Hi:
小明:sir,我遇见一个需求,根据42万手机号码段生产全量的手机号。
大牛:what,那岂不是要生成42亿多手机号。
小明:yes,而且还需要每次随机提取一千万条,第二次提取不能包含上一次的手机号。
大牛:shit,good luck。
思考时间……
大牛:管它三七二十一,一个循环跑去吧。然后提取从头开始循环然后依次随机跳过几十条数据。
小明:那得跑多久,人家明天就要。
大牛:那就用Hive的分桶,《Hive权威指南》里不是说分桶最适合采样吗~,然后采用数据放在另外一个Hive表,两个做Join进行去重。
小明:嗯,好像可以呀,大牛就是大牛。
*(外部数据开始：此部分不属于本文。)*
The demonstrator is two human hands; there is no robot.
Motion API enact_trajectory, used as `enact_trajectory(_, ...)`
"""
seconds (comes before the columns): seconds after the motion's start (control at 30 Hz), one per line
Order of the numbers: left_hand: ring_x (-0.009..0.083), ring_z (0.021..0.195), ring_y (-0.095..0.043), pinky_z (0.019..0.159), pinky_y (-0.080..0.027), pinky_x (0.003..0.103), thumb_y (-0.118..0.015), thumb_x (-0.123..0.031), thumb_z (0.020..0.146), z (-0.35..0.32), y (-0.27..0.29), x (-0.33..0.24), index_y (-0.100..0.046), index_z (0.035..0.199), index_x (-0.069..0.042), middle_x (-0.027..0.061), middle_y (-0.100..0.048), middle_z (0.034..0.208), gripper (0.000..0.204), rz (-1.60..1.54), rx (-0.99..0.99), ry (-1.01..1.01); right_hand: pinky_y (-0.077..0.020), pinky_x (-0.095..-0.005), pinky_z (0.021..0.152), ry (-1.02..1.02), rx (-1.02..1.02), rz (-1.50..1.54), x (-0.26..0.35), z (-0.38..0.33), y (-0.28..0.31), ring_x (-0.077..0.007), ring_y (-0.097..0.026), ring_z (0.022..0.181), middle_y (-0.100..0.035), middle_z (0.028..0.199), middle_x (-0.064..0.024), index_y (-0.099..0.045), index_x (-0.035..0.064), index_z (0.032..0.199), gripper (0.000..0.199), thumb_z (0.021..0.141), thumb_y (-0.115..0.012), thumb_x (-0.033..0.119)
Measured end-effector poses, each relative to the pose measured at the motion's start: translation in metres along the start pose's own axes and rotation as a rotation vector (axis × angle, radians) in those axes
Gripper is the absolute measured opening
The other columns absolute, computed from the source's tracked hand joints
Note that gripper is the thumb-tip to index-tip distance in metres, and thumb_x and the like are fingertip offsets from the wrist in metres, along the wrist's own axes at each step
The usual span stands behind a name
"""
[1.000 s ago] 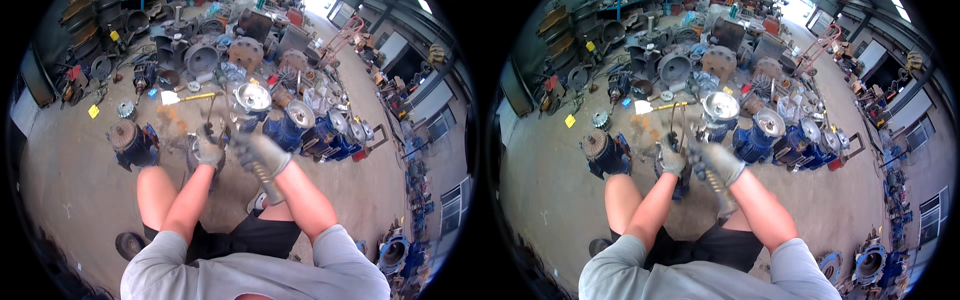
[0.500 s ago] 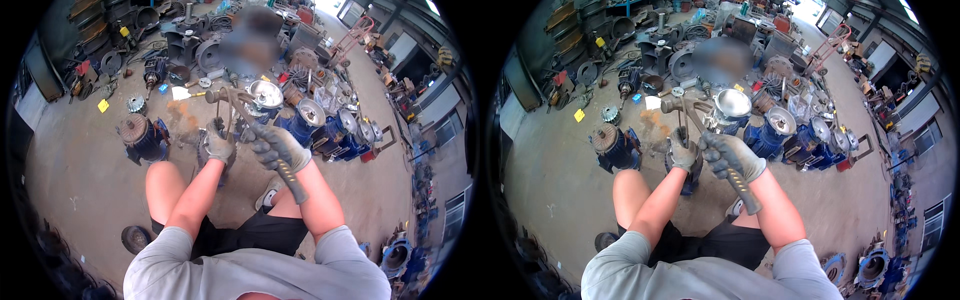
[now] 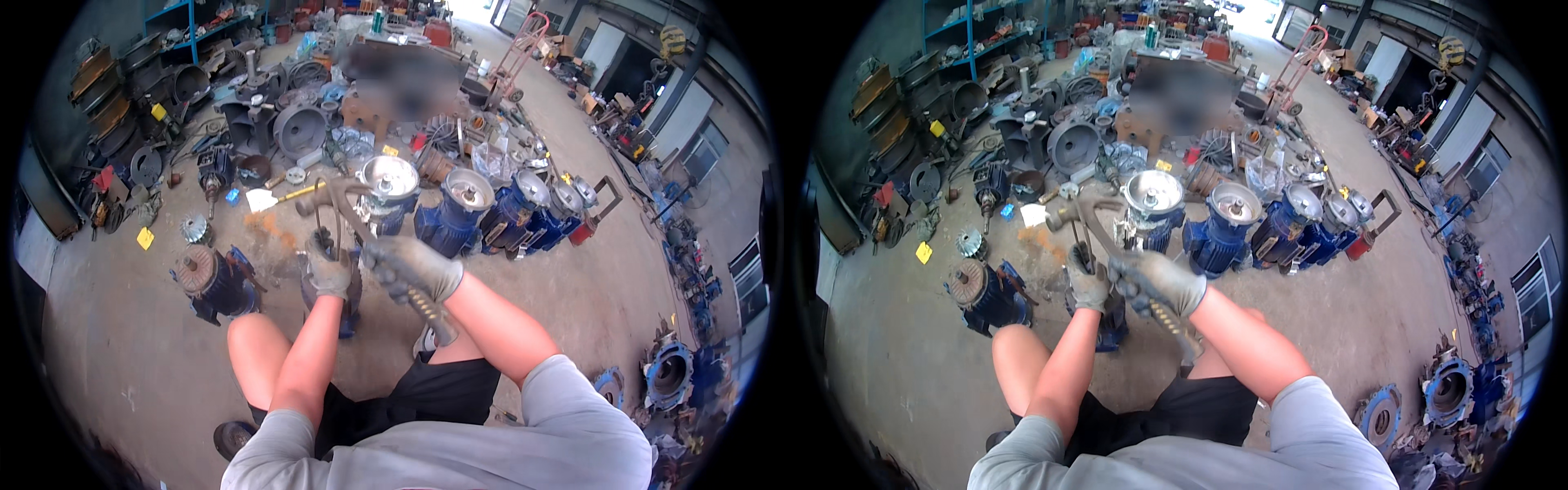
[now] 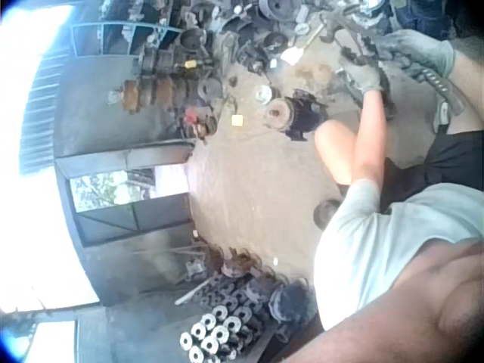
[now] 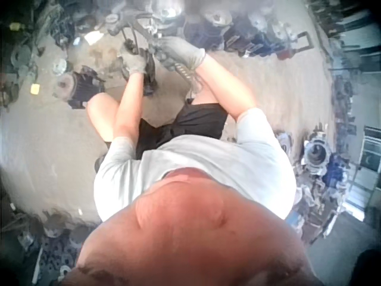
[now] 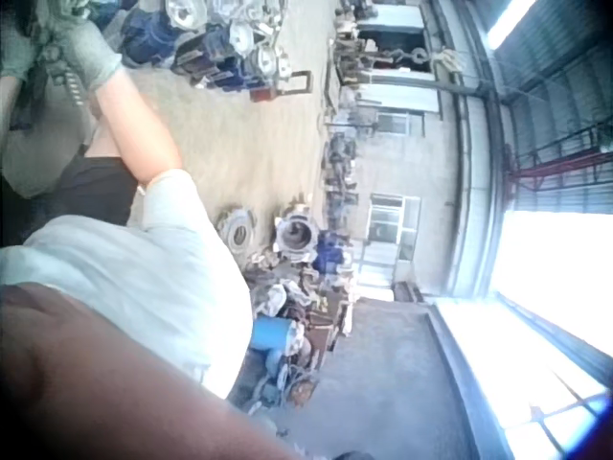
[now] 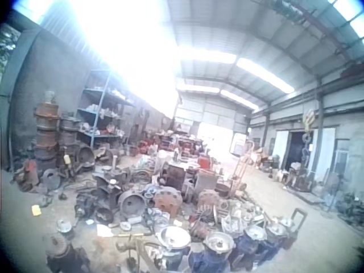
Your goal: The person sits on the floor and disassembles a blue electric motor. They remove the end cover, extract the fan, and use a hammer to loosen parts before separating components.
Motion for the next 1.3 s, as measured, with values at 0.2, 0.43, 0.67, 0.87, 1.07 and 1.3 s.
enact_trajectory(0.2, 0.0301, 0.113, -0.062, 0.097, -0.054, 0.040, -0.062, 0.000, 0.079, 0.005, -0.009, -0.016, -0.054, 0.141, 0.000, 0.0165, -0.058, 0.130, 0.062, 0.020, -0.042, -0.042, -0.0430, -0.0298, 0.043, -0.152, -0.160, 0.198, -0.053, 0.040, 0.041, -0.0094, -0.048, 0.047, -0.053, 0.068, 0.0048, -0.061, 0.0102, 0.101, 0.028, 0.112, -0.051, 0.034)
enact_trajectory(0.43, 0.0314, 0.106, -0.067, 0.099, -0.053, 0.043, -0.067, -0.023, 0.093, 0.042, 0.011, -0.072, -0.053, 0.139, 0.003, 0.0159, -0.065, 0.116, 0.055, -0.076, 0.029, -0.164, -0.0387, -0.0251, 0.036, 0.183, 0.149, 0.063, 0.054, -0.036, -0.036, -0.0078, -0.048, 0.043, -0.054, 0.068, 0.0025, -0.061, 0.0059, 0.109, 0.031, 0.115, -0.048, 0.034)
enact_trajectory(0.67, 0.0210, 0.104, -0.065, 0.096, -0.053, 0.035, -0.070, -0.019, 0.094, 0.066, 0.051, -0.114, -0.055, 0.137, 0.001, 0.0107, -0.066, 0.118, 0.049, 0.100, 0.049, -0.324, -0.0414, -0.0257, 0.040, 0.216, -0.051, 0.225, -0.003, -0.075, -0.004, -0.0096, -0.053, 0.048, -0.060, 0.073, 0.0007, -0.064, 0.0023, 0.116, 0.030, 0.113, -0.055, 0.030)
enact_trajectory(0.87, 0.0193, 0.101, -0.067, 0.079, -0.058, 0.031, -0.058, 0.004, 0.093, 0.066, 0.069, -0.082, -0.056, 0.135, -0.001, 0.0103, -0.061, 0.124, 0.043, -0.419, 0.038, 0.007, -0.0524, -0.0292, 0.050, 0.326, -0.473, 0.617, -0.104, -0.150, 0.122, -0.0097, -0.059, 0.058, -0.061, 0.078, 0.0009, -0.064, 0.0041, 0.114, 0.019, 0.108, -0.059, 0.022)
enact_trajectory(1.07, 0.0279, 0.125, -0.066, 0.103, -0.055, 0.040, -0.055, -0.011, 0.100, 0.061, 0.105, -0.074, -0.058, 0.148, -0.007, 0.0151, -0.068, 0.139, 0.048, -0.623, -0.117, 0.363, -0.0543, -0.0268, 0.055, 0.564, -0.936, 1.264, -0.314, -0.259, 0.213, -0.0113, -0.057, 0.058, -0.058, 0.073, -0.0006, -0.063, 0.0070, 0.098, 0.016, 0.107, -0.057, 0.019)
enact_trajectory(1.3, 0.0296, 0.154, -0.043, 0.129, -0.033, 0.047, -0.033, -0.029, 0.110, 0.059, 0.120, -0.053, -0.037, 0.164, -0.007, 0.0138, -0.046, 0.167, 0.059, -0.340, 0.030, 0.358, -0.0530, -0.0302, 0.052, 0.862, -1.119, 1.849, -0.527, -0.350, 0.227, -0.0137, -0.047, 0.051, -0.042, 0.060, 0.0009, -0.042, 0.0163, 0.074, 0.027, 0.096, -0.049, 0.001)
Point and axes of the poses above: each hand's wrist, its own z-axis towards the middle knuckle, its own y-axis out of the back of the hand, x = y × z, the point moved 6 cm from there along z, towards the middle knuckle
不过运营业务人员很懒,想从页面点击个按钮就想直接导出了结果。
大牛:嗯,好吧,那么我们用这个方案,先用Spark/MapReduce生产Hfile文件,一条命令直接怼到Hbase,然后根据RandomRowFilter过滤器进行样本提取,随机因子0.005f,也就是说一千条里面随机提取5个手机号,生产Csv文件流直接怼到他们浏览器上。
小明:哇,这个太棒了,但是怎么实现呢?
大牛:嗯,给我一首歌的时间~
一、CreateHfile:
object CreateHfile {
def main(args: Array[String]): Unit = {
val conf = new SparkConf().setAppName("CreateHfile").setMaster(args(0))
val sc = new SparkContext(conf)
val hbaseConf = HBaseConfiguration.create()
//
val rdd = sc.textFile(args(1))
.flatMap(v =>{
val x = new javaList[String]()
for( a <- 1 to 9999){
x.add(v + "%04d".format(a))
}
x.toArray
})
.sortBy(v=>v.toString)
.map(r =>(new ImmutableBytesWritable(Bytes.toBytes(r.toString)),
new KeyValue(Bytes.toBytes(r.toString), Bytes.toBytes("phoneFamliy"), Bytes.toBytes("phoneCol"), Bytes.toBytes(1))))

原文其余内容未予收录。